Dietro la sigla di "The Organ" si celano cinque ragazze canadesi, che pubblicarono questo album gia' nel 2004, con Mint Records, ma nell'anonimato piu' totale.

In circa due anni il passaparola in rete ha pero' reso onore a quella che si prospetta, a mio avviso, una delle uscite (anche se sarebbe piu' adeguato parlare di ristampe, dato che l'edizione di quest'anno è curata dall "Too Pure Records") piu' gradevoli del 2006.

Anche se veramente fastidioso, è d'obbligo premettere che di innovazioni non se ne trovano in questo disco, musicalmente parlando, detto questo credo di poter chiudere anticipatamente il tanto diffuso gioco delle derivazioni, che sono chiaramente eighties, dai Cure di "Seventeen Seconds" e "Boys Don't Cry", agli immancabili Joy Division, per le sfumature esistenziali, ai mai citati Fall e Stranglers, per gli arrangiamenti molto spesso "dreamy", fino a Smiths, soprattutto per la voce di Katie Sketch, e Interpol. Nonostante tutto questo citazionismo che fara' arricciare il naso ai fautori del gioco che citavo poc'anzi (e fra i quali mi ci metto anch'io..), "Grab That Gun" è una di quelle rare uscite che riescono davvero a spaccarti il cuore.

Le melodie sono quanto di piu' soavi, trascinanti, e struggenti si possa chiedere a questo ultimo scorcio temporale, che a parte rare eccezioni come Interpol e ILYBICD, attinge si a piene mani dal calderone new wave, ma nella sua parte piu'superficiale, modaiola, vedi Strokes, Bloc Party, Maximo Park. La frescezza che esprime è incredibile, quasi ogni brano è un potenziale singolo groove-crasher, con la sua sezione ritmica scevra di virtuosismi ma incalzante, soprattutto le linee di basso, molto profonde.
La chitarra sembra, e qui il citazionismo è inevitabile, ma assolutamente in positivo, unmix degli arpeggi di Johnny Marr e delle torture di Robert Smith e Bernard Sumner. L'hammond regala una piacevole aura solenne al tutto, riuscendo nella difficile missione di non appesantire, ma di riempire. La voce è toccante, candida e disillusa, la speranza non abita di certo le fibre ottiche di questo disco, come si evince anche dalle liriche, rassegnate ma vigorose ("A sudden Death" e "Brother" su tutte). Si inizia appunto con l'arpeggio di "Brother", dove la voce della Sketch è gia protagonista, insieme alla ritmica "cattiva". "Steven Smith" inizia con una frase di organo, ed è la piu' smithsiana del lotto, difatto la voce è un 'omaggio a Morrissey, e forse anche la piu' autocommiserativa.
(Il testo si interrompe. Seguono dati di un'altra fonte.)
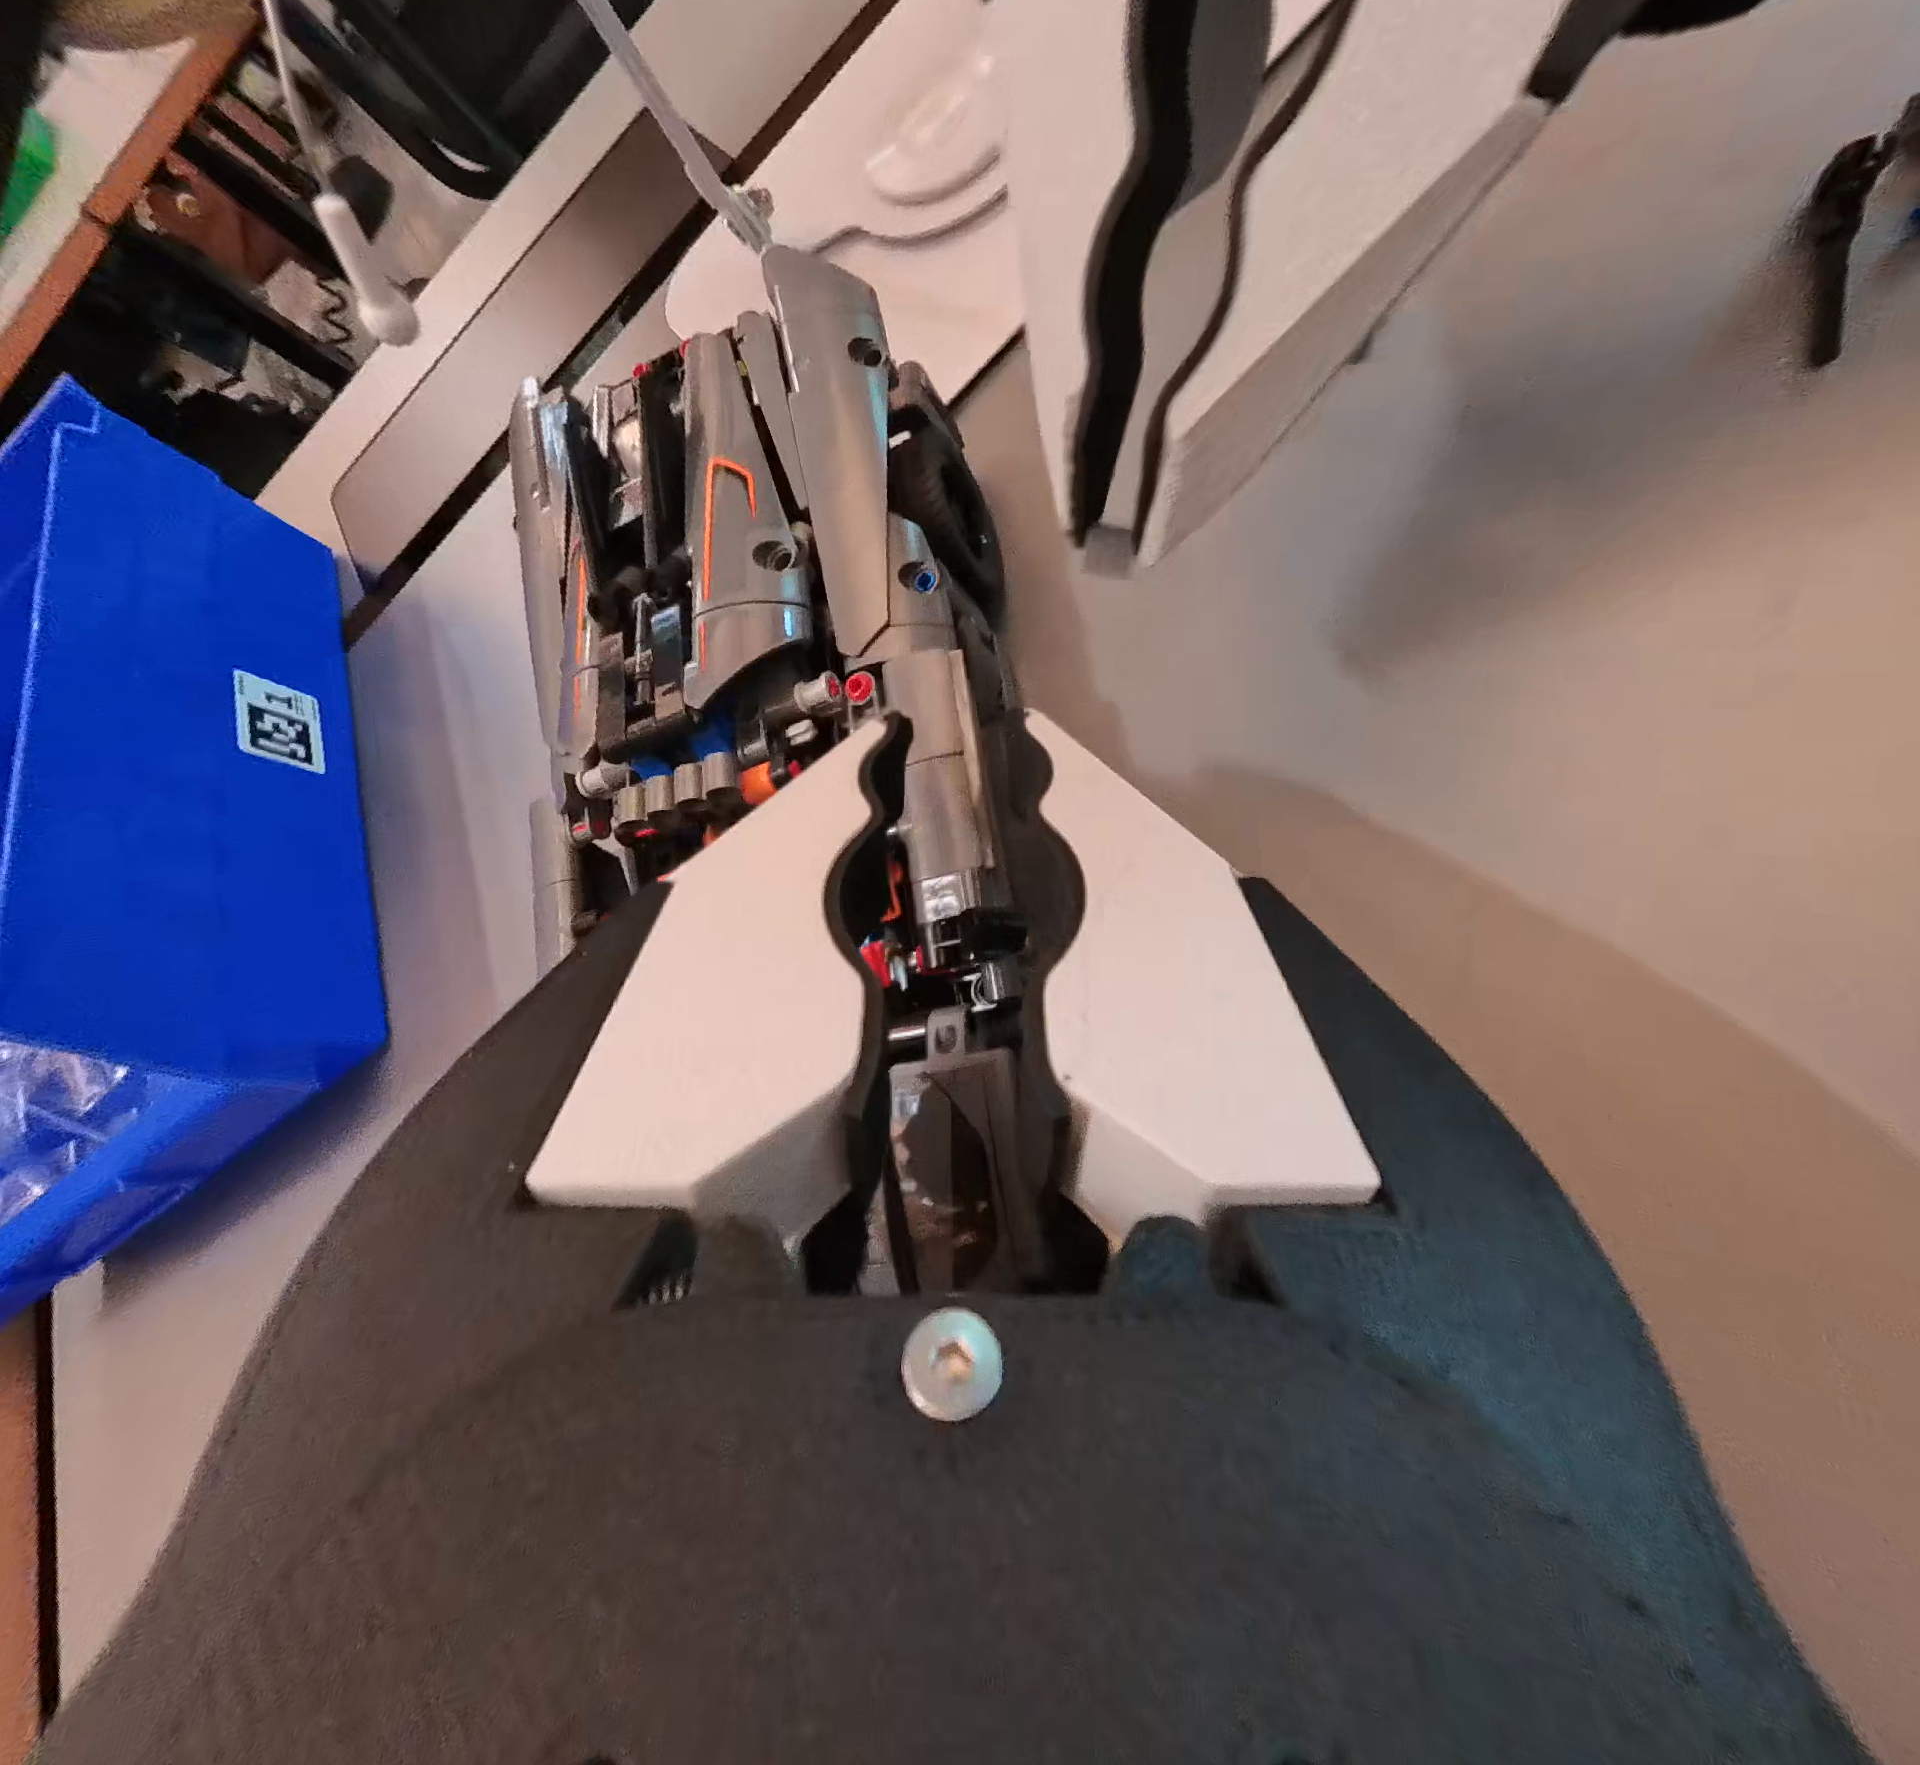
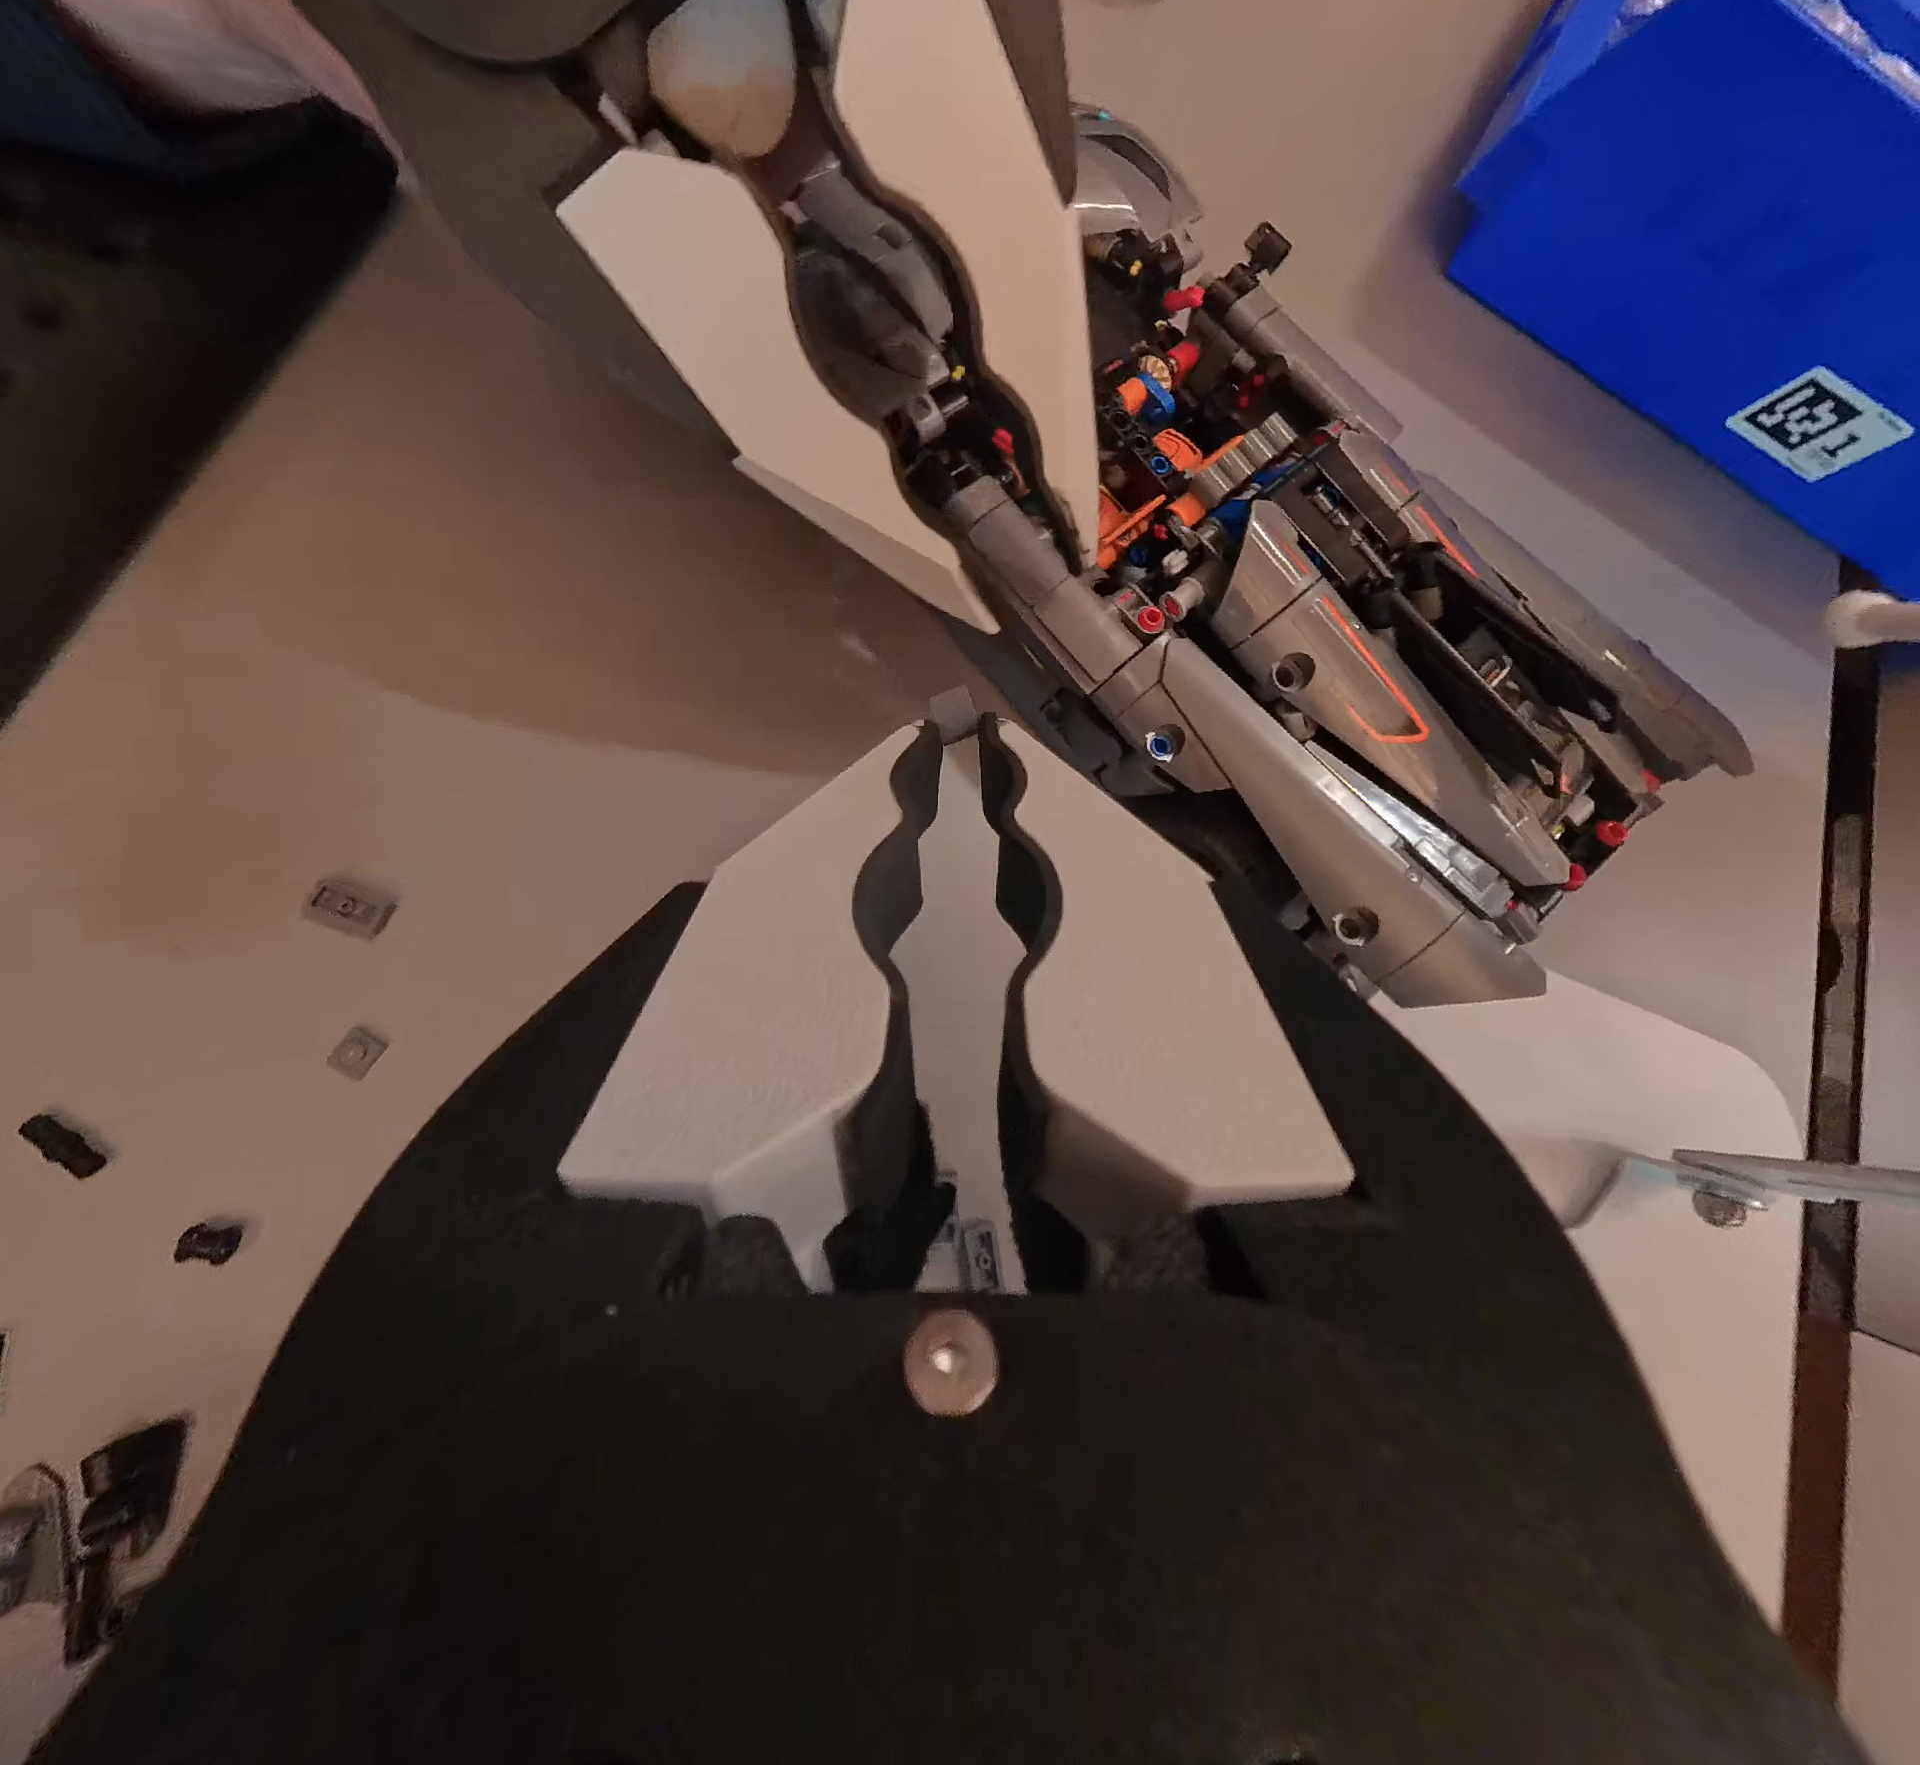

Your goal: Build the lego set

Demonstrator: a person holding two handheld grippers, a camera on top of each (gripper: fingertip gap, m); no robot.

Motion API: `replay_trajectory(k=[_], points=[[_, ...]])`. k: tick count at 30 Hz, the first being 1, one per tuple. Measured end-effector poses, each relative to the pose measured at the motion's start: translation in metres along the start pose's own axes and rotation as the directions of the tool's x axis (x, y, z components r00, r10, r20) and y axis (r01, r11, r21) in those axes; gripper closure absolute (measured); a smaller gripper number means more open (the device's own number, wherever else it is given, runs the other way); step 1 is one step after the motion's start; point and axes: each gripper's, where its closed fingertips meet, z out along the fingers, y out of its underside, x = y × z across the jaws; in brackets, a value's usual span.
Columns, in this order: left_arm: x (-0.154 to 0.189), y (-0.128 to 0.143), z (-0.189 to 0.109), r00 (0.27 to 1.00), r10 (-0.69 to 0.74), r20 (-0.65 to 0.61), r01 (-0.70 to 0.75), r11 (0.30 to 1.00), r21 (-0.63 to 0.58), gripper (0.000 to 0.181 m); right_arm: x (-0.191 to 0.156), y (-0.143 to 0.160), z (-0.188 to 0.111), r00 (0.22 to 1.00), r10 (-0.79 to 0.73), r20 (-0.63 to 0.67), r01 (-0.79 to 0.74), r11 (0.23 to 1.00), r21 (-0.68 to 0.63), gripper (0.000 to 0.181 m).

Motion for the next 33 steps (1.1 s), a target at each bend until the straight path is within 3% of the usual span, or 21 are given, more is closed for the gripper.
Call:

"Love, Love, Love"e' il primo capolavoro del disco. Il riff è davvero penetrante, dolce e disperato, compenetrato da un cantato eccezionale. "Basement Band Song" è un ballabile triste con i contrappunti canori della Sketch, stavolta fatalmente sussurrati verso la fine. "Sinking Hearts" e "I am not Surprised" sono altri due malinconici ballabili, molto toccante soprattutto quest'ultimo. Mentre "There is Nothing I Can Do" e "No One Has Ever Looked So Dead" smorzano un po' i toni, ballate cadenzate, le due rimanenti "A Sudden Death" e "Memorize The City"sono fra i colpi memorabili del quintetto, forti di melodie immediate e trascinanti ma non scontate. La prima è forse il brano piu' abrasivo, emotivamente, con il riff e l'hammond che trasudano dolce malinconia, la seconda, e ultimo brano dell'album, si lancia in un ritmo molto sostenuto, dove tutto il disagio maturato nel lavoro deflagra, educatamente e moderatamente, ma deflagra, impreziosita per di piu' da un testo finalmente disilluso, dato che forse la pecca maggiore di "Grab That Gun" è il piangersi addosso, anche se è oggettivamente difficile evitare quando si trattano tematiche simili.

Esordio felicissimo per le quattro ragazze dunque, capaci di collezionare una gemma dopo l'altra e  toccare le corde emozionali dell'ascoltatore con tale efficacia e onesta'. È da augurarsi che proseguano su questa falsariga, ma gia' da ora possiamo intuire che non sara' semplice.